Identification of Cross-Reactive CD8+ T Cell Receptors with High Functional Avidity to a SARS-CoV-2 Immunodominant Epitope and Its Natural Mutant Variants

ABSTRACTDespite the growing knowledge of T cell responses and their epitopes in COVID-19 patients, there is a lack of detailed characterizations for T cell-antigen interactions and T cell functions. Using a peptide library predicted with HLA class I-restriction, specific CD8+ T cell responses were identified in over 75% of COVID-19 convalescent patients. Among the 15 SARS-CoV-2 epitopes identified from the S and N proteins, N361-369 (KTFPPTEPK) was the most dominant epitope.
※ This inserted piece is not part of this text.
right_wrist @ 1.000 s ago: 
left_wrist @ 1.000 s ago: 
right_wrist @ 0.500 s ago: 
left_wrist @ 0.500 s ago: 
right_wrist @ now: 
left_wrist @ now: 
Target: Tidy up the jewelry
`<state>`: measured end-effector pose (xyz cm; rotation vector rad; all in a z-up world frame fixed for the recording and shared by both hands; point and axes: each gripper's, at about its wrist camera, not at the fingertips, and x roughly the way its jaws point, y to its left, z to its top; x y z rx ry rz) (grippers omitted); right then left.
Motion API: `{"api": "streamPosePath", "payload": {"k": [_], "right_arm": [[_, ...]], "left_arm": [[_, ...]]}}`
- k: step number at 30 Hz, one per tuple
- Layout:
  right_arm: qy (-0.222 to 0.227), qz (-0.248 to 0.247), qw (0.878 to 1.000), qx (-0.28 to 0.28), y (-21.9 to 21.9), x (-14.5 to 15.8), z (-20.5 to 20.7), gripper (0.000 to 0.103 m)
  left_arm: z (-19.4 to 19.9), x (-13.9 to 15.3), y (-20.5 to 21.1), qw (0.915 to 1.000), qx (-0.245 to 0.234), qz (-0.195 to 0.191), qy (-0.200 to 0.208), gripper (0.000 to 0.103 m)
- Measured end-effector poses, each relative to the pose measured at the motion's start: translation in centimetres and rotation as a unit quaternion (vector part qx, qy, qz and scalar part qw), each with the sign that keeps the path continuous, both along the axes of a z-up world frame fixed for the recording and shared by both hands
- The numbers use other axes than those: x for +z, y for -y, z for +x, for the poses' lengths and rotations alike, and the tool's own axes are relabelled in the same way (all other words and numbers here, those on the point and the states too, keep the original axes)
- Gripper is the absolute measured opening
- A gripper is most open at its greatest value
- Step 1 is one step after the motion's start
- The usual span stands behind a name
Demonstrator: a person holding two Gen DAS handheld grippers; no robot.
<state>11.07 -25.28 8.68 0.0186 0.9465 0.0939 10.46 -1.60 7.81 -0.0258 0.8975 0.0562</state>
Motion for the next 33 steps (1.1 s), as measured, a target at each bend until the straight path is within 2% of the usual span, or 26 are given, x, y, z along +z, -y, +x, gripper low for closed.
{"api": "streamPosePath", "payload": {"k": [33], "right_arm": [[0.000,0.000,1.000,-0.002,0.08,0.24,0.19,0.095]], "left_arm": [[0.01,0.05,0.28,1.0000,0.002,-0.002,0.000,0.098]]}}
Importantly, we discovered 2 N361-369-specific T cell receptors (TCRs) with high functional avidity, and they exhibited complementary cross-reactivity to reported N361-369 mutant variants. In dendritic cells (DCs) and the lung organoid model, we found that the N361-369 epitope could be processed and endogenously presented to elicit the activation and cytotoxicity of CD8+ T cells ex vivo. Our study evidenced potential mechanisms of cellular immunity to SARS-CoV-2, illuminating natural ways of viral clearance with high relevancy in the vaccine development.